The ACCC hopes this year’s change of government will set the stage for a review of telecommunications industry regulation.
Speaking to the Australian Communications Consumer Action Network (ACCAN) conference today, ACCC deputy chair Delia Rickard said telecommunications regulation is out-of-date and needs to be overhauled.
“Much of the regulatory structure around telcos is now outdated,” Rickard said. “It isn’t providing the right incentives in the 21st century.”
The telecommunications regulatory regime crafted when the industry was being opened up to competition in the 1990s focused on how to attract players into the market, and on minimising barriers to entry.
With “well over 1000 providers”, she said, attracting competitors should no longer drive regulatory policy.
“The focus needs to shift to ensure the right players are in the market, and that the crooks are out”.
The ACCC, the Telecommunications Industry Ombudsman, the Australian Communications and Media Authority (ACMA), and ACCAN all agree that the current regulatory regime is wanting.
Rickard highlighted consumer protection as needing reform, because “the bulk of consumer protections are in codes written by the industry”.
That, Rickard said, impedes the ACMA’s agility in regulating carrier and service provider behaviour.

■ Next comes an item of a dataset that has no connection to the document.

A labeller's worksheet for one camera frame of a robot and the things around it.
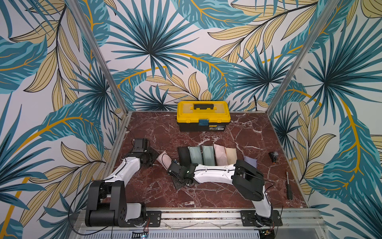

The ACMA needs greater power for direct intervention against providers doing the wrong thing, she said.
The ACCC, the ACMA, and ACCAN agree that “the framework isn’t fit for purpose”, citing the three bodies’ submissions to the government’s 2020 Consumer Safeguards Review consultation – Part C.
The other reform Rickard highlighted is that in a world in which government services will one day be “100 percent online”, there’s a need for “a basic right to be connected”.